Its been called one of the most famous hands in Poker History, and was first reported in Al Alverez’s book "The Greatest Game in Town".

The bluffer in question was the late great Jack Straus who had won the Poker World Series in 1982.

The game was No Limit Hold Em and Strauss started with a 7–2 off suit, the worst starting hand in poker. Strauss should have just folded straight away but he actually raised, as a result all but one of his opponents put their cards down, with the remaining player calling. The flop produced 7-3-3.

Straus was now holding 2 pair, however he had the worst possible kicker. The obvious question and the one which Straus would have been thinking is what possible hand could his opponent have to have called that initial raise and how likely is it that it would contain either a 7 or a 3??

Straus bets again but immediately knows he has made a terrible error as his opponent raises him $5,000. The obvious conclusion is that his opponent has a big pair, and the percentage play is to cut his losses and fold. But Straus calls sowing a tiny seed of doubt. The turn card is dealt and it’s a 2, this pairs Straus’s other card but does not improve his hand in the slightest. He knows his hand is a losing one.

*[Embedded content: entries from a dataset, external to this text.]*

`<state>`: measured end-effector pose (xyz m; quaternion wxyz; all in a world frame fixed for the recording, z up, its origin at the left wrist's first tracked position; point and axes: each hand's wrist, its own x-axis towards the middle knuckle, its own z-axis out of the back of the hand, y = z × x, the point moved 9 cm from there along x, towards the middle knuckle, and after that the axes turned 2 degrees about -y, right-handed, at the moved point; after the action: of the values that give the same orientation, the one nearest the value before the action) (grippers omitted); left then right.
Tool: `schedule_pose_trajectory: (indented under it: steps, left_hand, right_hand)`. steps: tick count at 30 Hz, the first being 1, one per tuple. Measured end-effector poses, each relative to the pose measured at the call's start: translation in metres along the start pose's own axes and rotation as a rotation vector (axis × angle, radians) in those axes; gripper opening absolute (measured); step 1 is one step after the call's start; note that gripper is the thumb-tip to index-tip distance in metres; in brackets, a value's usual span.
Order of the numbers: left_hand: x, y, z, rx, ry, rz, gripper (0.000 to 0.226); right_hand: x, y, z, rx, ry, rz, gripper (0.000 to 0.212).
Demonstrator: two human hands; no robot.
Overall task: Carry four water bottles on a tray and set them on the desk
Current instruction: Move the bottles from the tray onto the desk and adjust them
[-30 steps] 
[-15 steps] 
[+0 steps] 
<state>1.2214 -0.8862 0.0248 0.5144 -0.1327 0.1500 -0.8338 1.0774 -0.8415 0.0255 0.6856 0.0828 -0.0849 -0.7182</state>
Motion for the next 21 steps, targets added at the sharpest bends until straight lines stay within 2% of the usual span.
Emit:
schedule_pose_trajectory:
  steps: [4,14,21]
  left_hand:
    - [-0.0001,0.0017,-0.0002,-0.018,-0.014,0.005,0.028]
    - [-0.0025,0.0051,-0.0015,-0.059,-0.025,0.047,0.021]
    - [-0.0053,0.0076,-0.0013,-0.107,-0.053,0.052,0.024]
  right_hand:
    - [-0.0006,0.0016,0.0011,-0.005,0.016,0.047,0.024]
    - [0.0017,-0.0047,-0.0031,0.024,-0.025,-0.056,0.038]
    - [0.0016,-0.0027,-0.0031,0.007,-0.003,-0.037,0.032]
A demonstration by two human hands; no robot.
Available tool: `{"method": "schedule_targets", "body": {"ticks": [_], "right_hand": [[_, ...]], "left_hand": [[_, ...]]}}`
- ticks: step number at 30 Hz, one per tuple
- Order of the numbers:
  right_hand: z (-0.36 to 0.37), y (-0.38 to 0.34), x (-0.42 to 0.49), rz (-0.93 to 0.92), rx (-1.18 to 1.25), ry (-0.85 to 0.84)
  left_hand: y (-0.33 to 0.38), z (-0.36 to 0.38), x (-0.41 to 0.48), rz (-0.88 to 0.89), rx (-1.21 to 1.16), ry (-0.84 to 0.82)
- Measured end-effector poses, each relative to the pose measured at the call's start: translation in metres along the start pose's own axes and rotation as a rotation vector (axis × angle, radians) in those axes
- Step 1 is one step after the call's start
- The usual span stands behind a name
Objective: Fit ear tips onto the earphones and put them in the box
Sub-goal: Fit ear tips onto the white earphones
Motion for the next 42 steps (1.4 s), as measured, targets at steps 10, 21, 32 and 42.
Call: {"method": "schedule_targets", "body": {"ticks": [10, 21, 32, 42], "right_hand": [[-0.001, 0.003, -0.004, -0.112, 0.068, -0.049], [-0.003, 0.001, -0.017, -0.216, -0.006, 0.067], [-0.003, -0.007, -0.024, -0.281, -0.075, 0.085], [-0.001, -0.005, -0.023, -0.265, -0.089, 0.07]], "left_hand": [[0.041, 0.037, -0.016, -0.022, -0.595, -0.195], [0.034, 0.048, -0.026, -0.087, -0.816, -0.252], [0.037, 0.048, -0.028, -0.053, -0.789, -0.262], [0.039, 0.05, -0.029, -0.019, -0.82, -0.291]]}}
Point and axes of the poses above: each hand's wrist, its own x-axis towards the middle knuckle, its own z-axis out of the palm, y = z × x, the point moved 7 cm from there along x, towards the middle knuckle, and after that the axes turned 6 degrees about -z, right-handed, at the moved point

Straus now throws in a massive bet of $18,000, that seed of doubt is now germinating!! Silence. This is when the magic of this hand which has gone down in history really begins to manifest itself. As his opponent contemplates his next move Straus strikes. "I’ll tell you what" he says leaning forward nice and friendly "Just give me one of those $25 chips of yours, and you can see one of my cards, whichever you choose".

His opponent thinks for a while, and finally decides what has he got to lose. He throws over the $25 chip and points to one of the two cards in front of Straus. Straus flips over the two!! Those seeds of doubt have now become fully grown. The obvious conclusion is that Jack Straus has a pair of 2’s and therefore a Full House.

His opponent folds a winning hand and Straus takes the pot.

If his opponent had picked his other card instead, the seven, the outcome would have been exactly the same. Brilliant!!!!